Saturday, September 22, 2012

Translation, Please

Someone I, uh, know rather well posted a comment on my Merchant of Venice post. The comment is essentially a re-post from another blog about the same play. In that post, that other blogger expresses appropriate indignation about the character Shylock and the legacy of anti-Semitism associated with him. The blogger also, however, goes on to dismiss all of Shakespeare as essentially unintelligible drivel. This I cannot condone! Reading Shakespeare poses difficulties for many. I get that. Indeed, I have previously written about that issue.

In that previous post, I tried to make the case that wrestling with the difficulty is worth it. What I did not do was specifically identify what makes reading Shakespeare so difficult. Here are some thoughts:

First
We have a basic translation problem. Many of the words that Shakespeare used have evolved; so they no longer mean what they once did. For Shakespeare, “artificial” meant “skillful” and “competitor” meant “partner”—to name just a couple that hinder communication.

Second
Many of Shakespeare’s sophisticated tropes, analogies, puns, and verbal pyrotechnics are just too much to unpack in one sitting. Consider this little exchange between Hamlet and his former school chums, Rosencrantz and Guildenstern. The exchange takes place right after Hamlet has killed and then stashed the body of the king’s counselor whom Hamlet caught hiding behind a curtain in his Mama’s bedroom:

ROSENCRANTZ
What have you done, my lord, with the dead body?

HAMLET
Compounded it with dust, whereto 'tis kin.

ROSENCRANTZ
Tell us where 'tis, that we may take it thence
And bear it to the chapel.

HAMLET
Do not believe it.

ROSENCRANTZ
Believe what?

HAMLET
That I can keep your counsel and not mine own.
Besides, to be demanded of a sponge! what
replication should be made by the son of a king?

ROSENCRANTZ
Take you me for a sponge, my lord?

HAMLET
Ay, sir, that soaks up the king's countenance, his
rewards, his authorities. But such officers do the
king best service in the end: he keeps them, like
an ape, in the corner of his jaw; first mouthed, to
be last swallowed: when he needs what you have
gleaned, it is but squeezing you, and, sponge, you
shall be dry again.

ROSENCRANTZ
I understand you not, my lord.

HAMLET
I am glad of it: a knavish speech sleeps in a
foolish ear.

These guys, Hamlet’s peers, can hardly keep up with him. So, understandably, modern audiences/readers can easily miss the point at the apex of this exchange when Hamlet says “Do not believe it--That I can keep your counsel and not mine own./ Besides, to be demanded of a sponge! What replication should be made by the son of a king?” What Hamlet means is that they shouldn’t expect him to keep their dirty secrets and yet divulge his own.
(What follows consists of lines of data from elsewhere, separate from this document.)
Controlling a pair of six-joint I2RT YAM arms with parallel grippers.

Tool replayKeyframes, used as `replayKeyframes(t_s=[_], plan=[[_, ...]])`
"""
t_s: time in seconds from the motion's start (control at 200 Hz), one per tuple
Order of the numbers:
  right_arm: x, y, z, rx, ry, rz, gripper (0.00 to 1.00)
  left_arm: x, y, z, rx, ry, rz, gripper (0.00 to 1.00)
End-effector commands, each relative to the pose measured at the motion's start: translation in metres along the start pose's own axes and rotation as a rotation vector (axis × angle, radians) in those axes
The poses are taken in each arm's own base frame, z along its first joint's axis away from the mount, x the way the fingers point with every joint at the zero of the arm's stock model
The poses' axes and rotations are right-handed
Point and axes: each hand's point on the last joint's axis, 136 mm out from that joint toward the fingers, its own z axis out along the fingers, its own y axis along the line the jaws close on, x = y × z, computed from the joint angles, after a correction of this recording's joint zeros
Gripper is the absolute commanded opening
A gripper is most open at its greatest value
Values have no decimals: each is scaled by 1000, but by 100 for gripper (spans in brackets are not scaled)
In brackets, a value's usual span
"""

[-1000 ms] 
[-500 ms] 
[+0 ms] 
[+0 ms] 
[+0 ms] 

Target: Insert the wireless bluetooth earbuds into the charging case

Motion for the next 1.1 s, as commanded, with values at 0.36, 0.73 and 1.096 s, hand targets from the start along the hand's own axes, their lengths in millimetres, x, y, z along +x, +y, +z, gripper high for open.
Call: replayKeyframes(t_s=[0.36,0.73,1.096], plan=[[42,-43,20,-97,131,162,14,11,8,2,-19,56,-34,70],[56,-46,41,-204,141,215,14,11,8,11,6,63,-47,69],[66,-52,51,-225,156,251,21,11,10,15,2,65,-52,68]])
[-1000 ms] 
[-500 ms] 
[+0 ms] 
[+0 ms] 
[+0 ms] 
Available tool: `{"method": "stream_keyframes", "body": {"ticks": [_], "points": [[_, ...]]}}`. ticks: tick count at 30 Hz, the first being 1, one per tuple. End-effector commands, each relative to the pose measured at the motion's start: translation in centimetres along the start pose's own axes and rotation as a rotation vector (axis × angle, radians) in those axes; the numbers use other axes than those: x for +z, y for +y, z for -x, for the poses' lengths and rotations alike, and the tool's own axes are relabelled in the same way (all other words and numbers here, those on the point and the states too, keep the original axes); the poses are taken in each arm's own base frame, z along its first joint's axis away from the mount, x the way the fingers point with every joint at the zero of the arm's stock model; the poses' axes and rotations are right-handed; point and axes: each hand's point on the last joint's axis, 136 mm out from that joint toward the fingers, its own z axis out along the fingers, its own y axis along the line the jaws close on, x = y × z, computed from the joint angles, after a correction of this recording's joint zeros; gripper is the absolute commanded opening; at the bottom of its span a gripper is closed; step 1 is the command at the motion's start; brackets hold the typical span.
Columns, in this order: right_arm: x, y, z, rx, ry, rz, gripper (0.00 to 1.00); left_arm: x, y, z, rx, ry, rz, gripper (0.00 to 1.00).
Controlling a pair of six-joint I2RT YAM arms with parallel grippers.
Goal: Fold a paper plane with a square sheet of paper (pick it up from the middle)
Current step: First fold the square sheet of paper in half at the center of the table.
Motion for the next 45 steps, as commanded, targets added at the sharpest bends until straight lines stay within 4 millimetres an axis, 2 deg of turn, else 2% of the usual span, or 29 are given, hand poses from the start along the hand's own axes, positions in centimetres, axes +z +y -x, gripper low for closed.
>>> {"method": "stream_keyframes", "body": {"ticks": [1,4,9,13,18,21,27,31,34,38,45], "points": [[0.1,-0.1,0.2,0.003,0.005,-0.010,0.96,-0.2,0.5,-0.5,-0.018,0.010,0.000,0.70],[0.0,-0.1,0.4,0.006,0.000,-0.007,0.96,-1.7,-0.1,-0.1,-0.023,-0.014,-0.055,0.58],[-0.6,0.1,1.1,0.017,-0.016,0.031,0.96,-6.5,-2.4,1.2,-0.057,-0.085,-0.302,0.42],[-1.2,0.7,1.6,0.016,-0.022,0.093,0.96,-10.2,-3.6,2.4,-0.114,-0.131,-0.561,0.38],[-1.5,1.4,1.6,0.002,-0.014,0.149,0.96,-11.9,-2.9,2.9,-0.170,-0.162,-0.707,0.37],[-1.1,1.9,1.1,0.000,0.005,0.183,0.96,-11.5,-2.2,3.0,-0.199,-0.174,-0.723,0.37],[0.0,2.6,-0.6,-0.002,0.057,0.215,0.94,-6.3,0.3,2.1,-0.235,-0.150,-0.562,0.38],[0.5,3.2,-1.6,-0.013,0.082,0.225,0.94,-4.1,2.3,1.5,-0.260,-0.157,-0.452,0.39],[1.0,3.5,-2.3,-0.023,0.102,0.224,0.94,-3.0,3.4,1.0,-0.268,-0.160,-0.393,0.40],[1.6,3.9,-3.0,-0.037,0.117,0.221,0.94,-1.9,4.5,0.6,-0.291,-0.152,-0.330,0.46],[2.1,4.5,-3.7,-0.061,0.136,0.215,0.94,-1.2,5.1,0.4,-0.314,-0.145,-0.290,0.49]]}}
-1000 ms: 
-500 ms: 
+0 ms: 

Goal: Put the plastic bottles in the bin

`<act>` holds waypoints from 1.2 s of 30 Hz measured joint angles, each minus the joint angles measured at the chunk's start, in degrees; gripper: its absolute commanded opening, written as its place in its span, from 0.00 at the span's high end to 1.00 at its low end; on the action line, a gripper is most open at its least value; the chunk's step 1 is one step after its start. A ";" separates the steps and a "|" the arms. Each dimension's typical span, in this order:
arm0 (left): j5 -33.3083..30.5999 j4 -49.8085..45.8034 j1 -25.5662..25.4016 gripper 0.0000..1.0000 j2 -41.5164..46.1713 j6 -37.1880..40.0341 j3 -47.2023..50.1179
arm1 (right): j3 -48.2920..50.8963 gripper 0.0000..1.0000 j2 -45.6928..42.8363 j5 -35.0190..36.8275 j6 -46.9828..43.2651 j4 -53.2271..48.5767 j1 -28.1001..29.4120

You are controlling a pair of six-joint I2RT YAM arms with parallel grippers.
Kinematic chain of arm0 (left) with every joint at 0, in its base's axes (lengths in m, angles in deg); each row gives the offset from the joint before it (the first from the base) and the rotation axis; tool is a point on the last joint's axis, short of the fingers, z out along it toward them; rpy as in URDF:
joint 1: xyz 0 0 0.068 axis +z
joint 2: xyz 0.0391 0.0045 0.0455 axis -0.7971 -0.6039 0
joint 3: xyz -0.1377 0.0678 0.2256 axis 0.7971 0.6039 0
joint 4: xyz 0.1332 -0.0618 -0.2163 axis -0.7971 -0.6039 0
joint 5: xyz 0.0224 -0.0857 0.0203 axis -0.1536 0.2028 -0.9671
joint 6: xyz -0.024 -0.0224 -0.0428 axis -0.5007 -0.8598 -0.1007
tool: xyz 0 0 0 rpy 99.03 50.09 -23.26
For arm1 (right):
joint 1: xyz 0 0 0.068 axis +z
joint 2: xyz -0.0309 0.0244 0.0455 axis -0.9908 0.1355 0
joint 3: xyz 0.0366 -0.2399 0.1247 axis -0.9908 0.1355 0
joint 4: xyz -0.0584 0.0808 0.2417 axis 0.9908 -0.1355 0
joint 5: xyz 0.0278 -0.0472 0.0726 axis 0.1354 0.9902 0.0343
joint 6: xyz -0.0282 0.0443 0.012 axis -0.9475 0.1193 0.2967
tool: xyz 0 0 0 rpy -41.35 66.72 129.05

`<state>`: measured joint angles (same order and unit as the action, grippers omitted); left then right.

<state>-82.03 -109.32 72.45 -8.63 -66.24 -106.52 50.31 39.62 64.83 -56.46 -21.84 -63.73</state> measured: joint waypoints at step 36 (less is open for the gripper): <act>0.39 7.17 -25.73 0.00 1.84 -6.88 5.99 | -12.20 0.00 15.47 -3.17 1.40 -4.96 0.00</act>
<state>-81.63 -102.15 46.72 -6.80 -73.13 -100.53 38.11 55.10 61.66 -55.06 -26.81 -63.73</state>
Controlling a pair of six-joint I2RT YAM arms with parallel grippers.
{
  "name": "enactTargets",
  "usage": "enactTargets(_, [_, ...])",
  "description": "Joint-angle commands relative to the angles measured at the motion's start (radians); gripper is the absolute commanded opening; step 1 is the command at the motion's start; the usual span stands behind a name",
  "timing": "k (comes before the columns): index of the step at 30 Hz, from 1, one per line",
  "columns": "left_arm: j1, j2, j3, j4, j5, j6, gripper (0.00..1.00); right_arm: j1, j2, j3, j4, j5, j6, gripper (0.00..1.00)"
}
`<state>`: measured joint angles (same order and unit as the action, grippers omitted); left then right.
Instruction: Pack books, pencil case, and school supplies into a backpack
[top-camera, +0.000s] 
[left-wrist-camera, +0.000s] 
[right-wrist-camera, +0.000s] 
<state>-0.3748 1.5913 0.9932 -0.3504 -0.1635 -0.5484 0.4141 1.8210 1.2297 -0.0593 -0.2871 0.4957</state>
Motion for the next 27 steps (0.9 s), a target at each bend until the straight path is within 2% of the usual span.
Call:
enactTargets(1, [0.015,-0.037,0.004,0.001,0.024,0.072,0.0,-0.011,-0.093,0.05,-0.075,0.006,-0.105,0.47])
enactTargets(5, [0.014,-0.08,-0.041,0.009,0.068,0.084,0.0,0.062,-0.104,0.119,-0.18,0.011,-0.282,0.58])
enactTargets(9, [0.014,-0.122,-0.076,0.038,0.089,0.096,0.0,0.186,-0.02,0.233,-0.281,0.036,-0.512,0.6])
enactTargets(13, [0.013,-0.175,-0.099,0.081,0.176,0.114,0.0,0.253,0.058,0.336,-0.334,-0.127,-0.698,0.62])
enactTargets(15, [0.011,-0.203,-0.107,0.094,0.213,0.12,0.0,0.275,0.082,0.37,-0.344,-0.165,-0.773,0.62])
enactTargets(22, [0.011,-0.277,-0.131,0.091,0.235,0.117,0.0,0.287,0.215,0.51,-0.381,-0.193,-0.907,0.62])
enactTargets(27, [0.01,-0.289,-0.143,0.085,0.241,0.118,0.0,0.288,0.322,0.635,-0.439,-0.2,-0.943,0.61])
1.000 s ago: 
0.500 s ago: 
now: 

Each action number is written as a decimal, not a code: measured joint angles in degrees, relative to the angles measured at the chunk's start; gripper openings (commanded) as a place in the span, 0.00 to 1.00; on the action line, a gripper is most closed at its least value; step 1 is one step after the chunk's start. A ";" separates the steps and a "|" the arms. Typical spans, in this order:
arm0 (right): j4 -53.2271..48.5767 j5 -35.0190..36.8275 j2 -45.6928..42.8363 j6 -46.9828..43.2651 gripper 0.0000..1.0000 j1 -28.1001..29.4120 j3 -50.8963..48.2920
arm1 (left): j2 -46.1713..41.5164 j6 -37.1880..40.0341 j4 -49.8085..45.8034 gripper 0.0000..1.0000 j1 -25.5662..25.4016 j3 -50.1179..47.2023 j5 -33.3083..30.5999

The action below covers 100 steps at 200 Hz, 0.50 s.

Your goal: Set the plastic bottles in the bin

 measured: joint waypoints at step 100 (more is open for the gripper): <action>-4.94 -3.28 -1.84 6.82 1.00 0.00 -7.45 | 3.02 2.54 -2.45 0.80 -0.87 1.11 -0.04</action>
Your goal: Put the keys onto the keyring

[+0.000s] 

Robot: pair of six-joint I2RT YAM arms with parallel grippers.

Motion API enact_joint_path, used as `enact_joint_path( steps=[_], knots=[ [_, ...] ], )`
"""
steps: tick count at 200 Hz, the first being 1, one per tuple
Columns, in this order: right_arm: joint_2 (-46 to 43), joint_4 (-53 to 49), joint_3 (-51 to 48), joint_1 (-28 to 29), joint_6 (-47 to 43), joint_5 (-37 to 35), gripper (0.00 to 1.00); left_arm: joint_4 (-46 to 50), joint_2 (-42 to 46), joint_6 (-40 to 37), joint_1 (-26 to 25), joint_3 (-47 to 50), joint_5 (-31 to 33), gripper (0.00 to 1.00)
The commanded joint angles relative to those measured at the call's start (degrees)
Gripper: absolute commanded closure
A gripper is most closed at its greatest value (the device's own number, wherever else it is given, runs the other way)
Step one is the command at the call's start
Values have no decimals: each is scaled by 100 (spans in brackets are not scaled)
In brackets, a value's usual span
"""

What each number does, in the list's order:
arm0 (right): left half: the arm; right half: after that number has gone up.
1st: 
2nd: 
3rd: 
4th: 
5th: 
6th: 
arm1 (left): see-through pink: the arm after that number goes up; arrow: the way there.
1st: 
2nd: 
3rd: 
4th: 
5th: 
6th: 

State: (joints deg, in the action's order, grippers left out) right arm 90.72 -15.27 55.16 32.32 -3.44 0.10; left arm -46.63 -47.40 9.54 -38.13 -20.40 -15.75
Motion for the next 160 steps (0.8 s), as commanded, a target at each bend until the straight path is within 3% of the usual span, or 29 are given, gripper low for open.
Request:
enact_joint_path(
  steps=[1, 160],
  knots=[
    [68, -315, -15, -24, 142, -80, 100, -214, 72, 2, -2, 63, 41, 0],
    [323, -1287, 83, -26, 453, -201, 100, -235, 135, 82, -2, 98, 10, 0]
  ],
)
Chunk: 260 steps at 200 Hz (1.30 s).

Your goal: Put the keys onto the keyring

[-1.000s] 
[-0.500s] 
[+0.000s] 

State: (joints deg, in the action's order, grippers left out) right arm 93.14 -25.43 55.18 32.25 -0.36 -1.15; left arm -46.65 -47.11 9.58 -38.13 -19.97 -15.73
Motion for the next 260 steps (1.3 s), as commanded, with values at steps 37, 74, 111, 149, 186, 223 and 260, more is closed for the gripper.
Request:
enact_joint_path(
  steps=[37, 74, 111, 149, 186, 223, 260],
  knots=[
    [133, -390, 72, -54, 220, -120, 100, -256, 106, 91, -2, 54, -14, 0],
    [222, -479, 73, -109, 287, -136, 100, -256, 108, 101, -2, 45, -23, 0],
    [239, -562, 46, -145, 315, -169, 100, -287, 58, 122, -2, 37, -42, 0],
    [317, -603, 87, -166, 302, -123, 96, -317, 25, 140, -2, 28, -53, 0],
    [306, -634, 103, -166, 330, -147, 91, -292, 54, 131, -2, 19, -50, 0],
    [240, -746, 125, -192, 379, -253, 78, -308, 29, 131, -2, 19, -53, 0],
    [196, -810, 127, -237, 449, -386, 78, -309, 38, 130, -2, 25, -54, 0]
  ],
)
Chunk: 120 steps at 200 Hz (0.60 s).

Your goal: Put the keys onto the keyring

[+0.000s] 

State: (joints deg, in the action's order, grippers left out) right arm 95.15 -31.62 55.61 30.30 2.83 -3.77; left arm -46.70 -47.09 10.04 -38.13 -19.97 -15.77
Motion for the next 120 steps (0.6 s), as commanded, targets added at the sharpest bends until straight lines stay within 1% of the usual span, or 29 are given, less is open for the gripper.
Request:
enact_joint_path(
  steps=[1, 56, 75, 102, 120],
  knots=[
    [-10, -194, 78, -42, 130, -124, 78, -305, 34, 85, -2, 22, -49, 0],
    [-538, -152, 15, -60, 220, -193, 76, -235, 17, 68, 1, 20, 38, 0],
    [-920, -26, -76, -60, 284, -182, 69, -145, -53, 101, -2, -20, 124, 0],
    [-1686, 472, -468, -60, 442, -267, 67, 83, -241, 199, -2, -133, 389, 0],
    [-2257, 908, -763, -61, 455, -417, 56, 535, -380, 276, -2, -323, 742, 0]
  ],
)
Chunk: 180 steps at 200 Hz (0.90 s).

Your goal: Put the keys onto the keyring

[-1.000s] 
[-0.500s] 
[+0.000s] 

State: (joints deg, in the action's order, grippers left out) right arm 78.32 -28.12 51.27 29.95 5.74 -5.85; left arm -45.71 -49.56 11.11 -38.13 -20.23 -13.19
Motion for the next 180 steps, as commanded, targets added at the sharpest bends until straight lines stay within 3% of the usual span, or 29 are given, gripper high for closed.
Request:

He is alluding to his old pals being secretly in cahoots with his step-father, the new king. Then he compares these former pals to a sponge in a witty extended metaphor, which they do not understand either. Nor will modern readers understand most of Hamlet’s lacerating witticisms if they don’t slow down and think through the word pictures he creates. Yet who has time to do that in the middle of watching a play?

Third
Shakespeare’s plays were composed to suit a different culture’s tastes. For instance, the plays are a tad long by our standards. Performing all of Hamlet would probably take 5 hours, which Elizabethans saw as getting their money’s worth. Also, the plays are replete with allusions to historical, literary, and folk tales—references that are no longer a part of modern audiences’ communal vocabulary. Unlike a contemporary audience, an Elizabethan crowd could be counted on to know a fair amount about court intrigue so as to see vital parallels between what was going on in the fictional Danish court with what went on in London—without the benefit of a “playwright’s note.”

ALL RIGHT ALREADY! I CONCEDE ALL THIS! But just because translation is hard, that doesn’t mean we should give up on the possibility of communicating across cultures, right? Or across eras? Or across the dinner table?

I certainly hope not. More on this subject to come.